Hotels have responded accordingly by adapting their offering to provide more local flavour and a more homely environment.

French Theory, a boutique hotel that opened on the Left Bank late in 2019, has been operational again since early June. The hotel frames itself as not only a place to stay, but a cultural meeting place – and it features a coffee shop, “concept store” and even an in-house recording studio. Manager Aurélien Armagnac is optimistic about the future of his young hotel precisely because of its “authenticity”.

“Of course business will slow for a while, but because we have a new and different product, I am very optimistic,” he said. “If we didn’t have this clear positioning, I would be more worried. The hotel offer is the same but the demand will be lower; hotels will have to reinvent the way they work.”

And as for our beloved Parisians, will they want tourists back?

Caroline Leboucher concedes there is some reconciliation work to be done, both domestically between Parisians who fled the capital for lockdown and the locals in rural communities round France where they camped out, and between Parisian locals and visiting tourists.

Waiters will wear face masks for the forseeable - AFP
Waiters will wear face masks for the forseeable - AFP

“A more sticky issue is the acceptability of tourism and the relationship between locals and visitors,” she said. “That was an issue before, especially in Montmartre, and I think that it will be an issue after.
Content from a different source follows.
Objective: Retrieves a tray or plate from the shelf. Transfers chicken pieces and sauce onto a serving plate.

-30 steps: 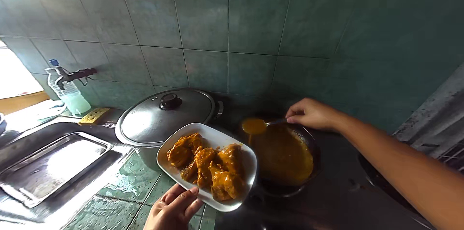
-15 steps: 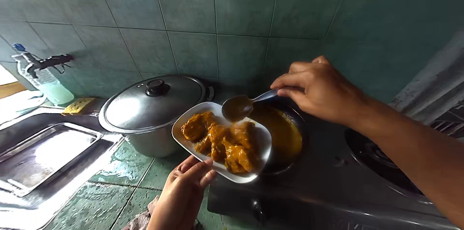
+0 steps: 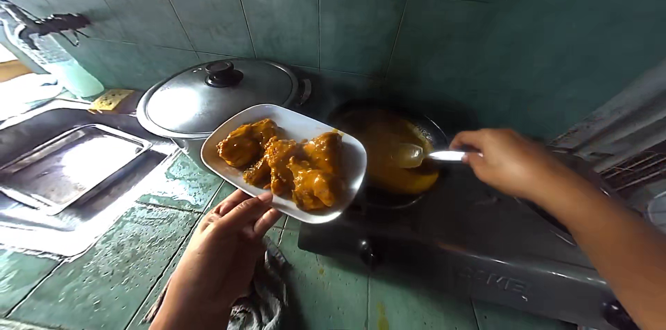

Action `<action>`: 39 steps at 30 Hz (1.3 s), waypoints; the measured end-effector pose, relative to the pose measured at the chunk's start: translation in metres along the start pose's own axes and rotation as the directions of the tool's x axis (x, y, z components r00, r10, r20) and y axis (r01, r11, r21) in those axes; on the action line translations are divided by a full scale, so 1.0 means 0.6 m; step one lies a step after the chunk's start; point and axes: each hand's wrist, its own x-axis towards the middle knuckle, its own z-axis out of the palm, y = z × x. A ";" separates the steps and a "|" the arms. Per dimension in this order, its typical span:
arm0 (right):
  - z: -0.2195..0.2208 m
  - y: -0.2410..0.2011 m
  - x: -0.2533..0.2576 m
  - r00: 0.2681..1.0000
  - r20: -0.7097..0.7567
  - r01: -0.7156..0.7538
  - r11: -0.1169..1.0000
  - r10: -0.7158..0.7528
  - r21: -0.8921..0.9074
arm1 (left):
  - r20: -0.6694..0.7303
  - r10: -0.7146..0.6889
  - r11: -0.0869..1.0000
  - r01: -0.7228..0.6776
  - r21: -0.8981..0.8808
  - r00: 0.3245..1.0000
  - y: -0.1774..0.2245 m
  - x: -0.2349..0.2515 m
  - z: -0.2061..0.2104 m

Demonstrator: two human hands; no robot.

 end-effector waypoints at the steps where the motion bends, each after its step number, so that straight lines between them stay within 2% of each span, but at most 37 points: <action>1: 0.012 -0.001 -0.011 1.000 0.006 -0.005 1.000 0.004 0.015 | -0.003 0.005 1.000 -0.005 -0.006 1.000 0.002 -0.001 -0.004; 5: 0.050 -0.006 -0.046 0.998 -0.057 -0.008 0.999 0.011 0.047 | -0.044 0.017 0.999 -0.019 -0.045 0.999 0.006 -0.002 -0.012; 8: 0.079 -0.023 -0.076 0.971 -0.239 0.020 0.999 -0.028 -0.037 | -0.061 0.028 0.998 -0.031 -0.048 0.998 0.006 -0.001 -0.017; 10: 0.099 -0.044 -0.105 0.918 -0.382 0.045 0.987 -0.101 -0.154 | -0.055 0.039 0.998 -0.041 -0.038 0.998 0.006 -0.001 -0.019; 13: 0.140 -0.091 -0.152 0.786 -0.498 0.280 0.929 -0.366 -0.241 | -0.050 0.055 0.997 -0.057 -0.047 0.997 0.005 0.001 -0.022; 16: 0.211 -0.143 -0.182 0.710 -0.424 0.517 0.825 -0.563 -0.229 | -0.059 0.053 0.997 -0.056 -0.046 0.997 0.005 0.001 -0.024; 19: 0.286 -0.165 -0.176 0.684 -0.349 0.572 0.768 -0.640 -0.287 | -0.063 0.047 0.997 -0.051 -0.054 0.997 0.007 0.000 -0.025; 21: 0.309 -0.172 -0.167 0.669 -0.350 0.585 0.755 -0.656 -0.297 | -0.066 0.049 0.997 -0.053 -0.056 0.997 0.010 -0.001 -0.027; 24: 0.318 -0.174 -0.168 0.682 -0.347 0.560 0.765 -0.644 -0.319 | -0.063 0.049 0.997 -0.052 -0.055 0.997 0.015 -0.006 -0.031; 26: 0.322 -0.177 -0.178 0.749 -0.348 0.471 0.822 -0.564 -0.321 | -0.063 0.047 0.997 -0.050 -0.059 0.997 0.019 -0.008 -0.034; 28: 0.327 -0.186 -0.183 0.832 -0.359 0.327 0.897 -0.423 -0.297 | -0.058 0.047 0.996 -0.051 -0.069 0.997 0.022 -0.009 -0.037; 30: 0.321 -0.200 -0.187 0.924 -0.296 0.188 0.963 -0.240 -0.194 | -0.061 0.050 0.995 -0.054 -0.079 0.997 0.025 -0.012 -0.039; 32: 0.305 -0.208 -0.191 0.994 -0.104 0.045 0.997 -0.039 0.059 | -0.081 0.062 0.994 -0.069 -0.082 0.995 0.027 -0.014 -0.039; 33: 0.297 -0.204 -0.193 0.998 0.051 -0.052 0.971 0.041 0.234 | -0.084 0.070 0.994 -0.077 -0.080 0.994 0.028 -0.014 -0.039; 34: 0.294 -0.194 -0.195 0.971 0.224 -0.165 0.901 0.079 0.401 | -0.086 0.079 0.993 -0.086 -0.078 0.993 0.028 -0.015 -0.040; 36: 0.301 -0.169 -0.202 0.909 0.417 -0.310 0.710 0.025 0.633 | -0.103 0.097 0.992 -0.104 -0.069 0.990 0.028 -0.015 -0.042; 37: 0.296 -0.159 -0.209 0.895 0.445 -0.320 0.661 -0.024 0.679 | -0.109 0.098 0.993 -0.105 -0.059 0.989 0.028 -0.016 -0.044; 38: 0.280 -0.151 -0.217 0.914 0.402 -0.265 0.662 -0.060 0.701 | -0.108 0.094 0.994 -0.100 -0.048 0.990 0.029 -0.016 -0.045; 39: 0.254 -0.143 -0.223 0.964 0.255 -0.139 0.678 -0.074 0.722 | -0.102 0.087 0.995 -0.091 -0.033 0.991 0.031 -0.017 -0.045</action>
The relationship between locals and visitors is to be tackled really. People want more authenticity - I think we should work on how we can create more contact, more opportunities for visitors and inhabitants to have some common activities.”

In general, she predicts a push towards a more sustainable, environmentally-respectful kind of travel, encouraged by participative projects and local partnerships.

Paris mayor Anne Hidalgo, who faces a delayed second round of elections at the end of this month, has been met with a mix of praise and criticism for her ongoing plans to make the capital more pedestrian- and cycle-friendly. In the wake of Covid, she has accelerated plans to create cycle paths, with 50km of new paths added this summer. In Paris, bike shops across the city are sold out as locals look for new transport options, and visitors will be encouraged to follow suit using the city’s popular Vélib bike rental scheme, which predated London’s ‘Boris bikes’.

Leboucher feels, above all, optimistic for the future of tourism in Paris. “Paris is a resilient city and its inhabitants as well,” she says. “It’s really the City of Love, the City of Dreams’ I think that people will keep dreaming.”

On Montmartre on Tuesday morning, Place du Tertre, the mainstay of portrait and caricaturists, which was eerily empty throughout the two-month lockdown, was beginning to see a tentative return of artists. “It’s [been] a pain, it’s annoying, it’s sad,” said one.

“But it’s unavoidable, the tourists will come back.

“Until then, if I were Parisian I would get my portrait done now – the prices have never been lower.”